The suggested criteria for primary Reynaud’s phenomenon are symmetric attacks; the absence of tissue necrosis, ulceration, or gangrene; the absence of a secondary cause on the basis of a patient’s history and general physical examination; normal nail fold capillaries; a negative test for antinuclear antibody; and a normal erythrocyte sedimentation rate.[5] The median age at the onset of primary Reynaud’s phenomenon is 14 years. A secondary cause of Reynaud’s phenomenon is suggested by the following findings: age at onset of more than 30 years; episodes that are intense, painful, asymmetric, or associated with ischemic skin lesions; clinical features suggestive of a connective-tissue disease (e.g., arthritis and abnormal lung function); specific autoantibodies; and evidence of microvascular disease on microscopy of nail-fold capillaries.[6][7] This case had asymmetric, intensely painful attacks of affected limb, history of finger ulcer, and without any evidence of connective tissue disorder. It is unclear why this obviously secondary Reynaud’s phenomenon has not been distinguished. Report of this case put emphasis on the importance of meticulous history taking and physical examination for proper diagnosis and selecting appropriate therapy.

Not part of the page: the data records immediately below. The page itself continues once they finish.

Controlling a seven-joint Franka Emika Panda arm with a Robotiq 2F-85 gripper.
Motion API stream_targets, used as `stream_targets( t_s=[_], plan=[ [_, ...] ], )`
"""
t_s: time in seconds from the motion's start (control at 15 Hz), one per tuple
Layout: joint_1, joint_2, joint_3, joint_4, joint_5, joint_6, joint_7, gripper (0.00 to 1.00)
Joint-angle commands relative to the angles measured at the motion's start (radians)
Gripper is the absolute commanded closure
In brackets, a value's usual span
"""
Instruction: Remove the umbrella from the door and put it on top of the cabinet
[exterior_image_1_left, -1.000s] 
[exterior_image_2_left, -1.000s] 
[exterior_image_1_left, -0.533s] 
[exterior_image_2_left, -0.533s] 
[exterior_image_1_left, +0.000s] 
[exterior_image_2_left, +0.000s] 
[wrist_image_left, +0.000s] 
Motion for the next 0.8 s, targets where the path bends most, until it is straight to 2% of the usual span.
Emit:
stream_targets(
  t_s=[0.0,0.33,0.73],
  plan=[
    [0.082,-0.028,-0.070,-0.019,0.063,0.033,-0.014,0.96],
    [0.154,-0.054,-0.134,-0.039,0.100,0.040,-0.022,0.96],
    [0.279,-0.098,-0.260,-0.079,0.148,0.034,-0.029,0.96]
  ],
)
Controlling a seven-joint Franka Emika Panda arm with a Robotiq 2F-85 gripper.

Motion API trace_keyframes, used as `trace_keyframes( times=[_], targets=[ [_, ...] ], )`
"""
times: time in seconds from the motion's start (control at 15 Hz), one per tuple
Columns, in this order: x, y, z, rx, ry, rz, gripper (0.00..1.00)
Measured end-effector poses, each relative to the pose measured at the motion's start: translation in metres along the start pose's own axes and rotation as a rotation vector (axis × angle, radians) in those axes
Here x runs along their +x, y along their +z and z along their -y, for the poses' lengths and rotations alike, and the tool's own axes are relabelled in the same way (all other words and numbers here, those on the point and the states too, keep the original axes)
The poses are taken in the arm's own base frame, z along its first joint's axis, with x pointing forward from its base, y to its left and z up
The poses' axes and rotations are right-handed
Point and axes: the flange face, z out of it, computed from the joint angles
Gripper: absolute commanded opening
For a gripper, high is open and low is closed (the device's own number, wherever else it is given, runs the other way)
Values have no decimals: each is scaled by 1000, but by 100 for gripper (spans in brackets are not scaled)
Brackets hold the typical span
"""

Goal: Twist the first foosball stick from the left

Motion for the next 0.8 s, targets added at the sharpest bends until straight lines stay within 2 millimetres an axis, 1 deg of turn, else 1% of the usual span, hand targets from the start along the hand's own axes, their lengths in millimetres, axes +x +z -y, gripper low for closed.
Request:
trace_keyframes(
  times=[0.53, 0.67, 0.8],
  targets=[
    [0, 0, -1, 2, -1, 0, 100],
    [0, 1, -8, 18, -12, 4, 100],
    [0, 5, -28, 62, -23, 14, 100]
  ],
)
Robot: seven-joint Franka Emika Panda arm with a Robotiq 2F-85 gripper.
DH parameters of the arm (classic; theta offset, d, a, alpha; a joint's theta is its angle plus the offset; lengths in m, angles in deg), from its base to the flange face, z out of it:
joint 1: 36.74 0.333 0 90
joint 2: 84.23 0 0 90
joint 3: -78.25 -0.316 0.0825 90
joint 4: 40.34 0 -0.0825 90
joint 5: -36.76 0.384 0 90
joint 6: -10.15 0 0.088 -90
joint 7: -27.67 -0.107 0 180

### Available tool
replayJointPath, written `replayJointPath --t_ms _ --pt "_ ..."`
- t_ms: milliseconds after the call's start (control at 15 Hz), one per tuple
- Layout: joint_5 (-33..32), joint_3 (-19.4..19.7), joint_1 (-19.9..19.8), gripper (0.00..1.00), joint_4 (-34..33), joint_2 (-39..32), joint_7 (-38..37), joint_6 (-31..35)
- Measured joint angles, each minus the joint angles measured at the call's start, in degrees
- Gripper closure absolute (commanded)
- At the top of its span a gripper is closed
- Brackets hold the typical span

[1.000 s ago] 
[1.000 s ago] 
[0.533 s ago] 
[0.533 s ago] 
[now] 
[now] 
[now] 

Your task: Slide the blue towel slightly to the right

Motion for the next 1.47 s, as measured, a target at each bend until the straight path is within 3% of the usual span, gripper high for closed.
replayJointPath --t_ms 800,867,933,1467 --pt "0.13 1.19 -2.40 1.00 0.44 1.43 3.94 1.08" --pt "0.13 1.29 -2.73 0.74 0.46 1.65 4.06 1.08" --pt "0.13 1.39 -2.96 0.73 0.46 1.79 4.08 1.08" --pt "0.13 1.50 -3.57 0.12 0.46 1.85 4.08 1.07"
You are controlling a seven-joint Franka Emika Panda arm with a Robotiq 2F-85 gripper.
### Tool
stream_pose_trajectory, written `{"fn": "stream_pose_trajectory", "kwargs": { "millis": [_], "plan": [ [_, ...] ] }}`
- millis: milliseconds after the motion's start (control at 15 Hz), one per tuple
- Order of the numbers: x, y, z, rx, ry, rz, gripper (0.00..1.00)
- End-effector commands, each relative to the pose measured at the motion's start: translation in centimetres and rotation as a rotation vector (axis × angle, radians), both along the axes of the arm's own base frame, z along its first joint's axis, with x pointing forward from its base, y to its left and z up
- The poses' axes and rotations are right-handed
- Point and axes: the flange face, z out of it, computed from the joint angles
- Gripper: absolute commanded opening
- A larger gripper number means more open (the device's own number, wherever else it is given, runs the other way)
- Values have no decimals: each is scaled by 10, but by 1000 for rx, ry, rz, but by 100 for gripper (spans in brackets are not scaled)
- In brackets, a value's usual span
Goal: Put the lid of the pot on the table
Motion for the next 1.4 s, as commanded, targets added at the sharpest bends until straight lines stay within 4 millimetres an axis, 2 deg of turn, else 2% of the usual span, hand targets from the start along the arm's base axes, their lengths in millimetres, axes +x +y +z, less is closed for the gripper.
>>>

All patients with Reynaud’s phenomenon need to undergo a complete evaluation to rule out an underlying secondary cause, with specialized tests performed as appropriate on the basis of the clinical history. Patients who have a history of single digit or asymmetric attacks, absent pulses, asymmetry of blood pressure, or evidence of critical ischemia should undergo arterial Doppler ultrasonography or angiography. Long term crutch may complicated by axillobrachial artery injury due to repeated minor physical trauma. The role of proximal sympathectomy in the management of Reynaud’s phenomenon has not been established.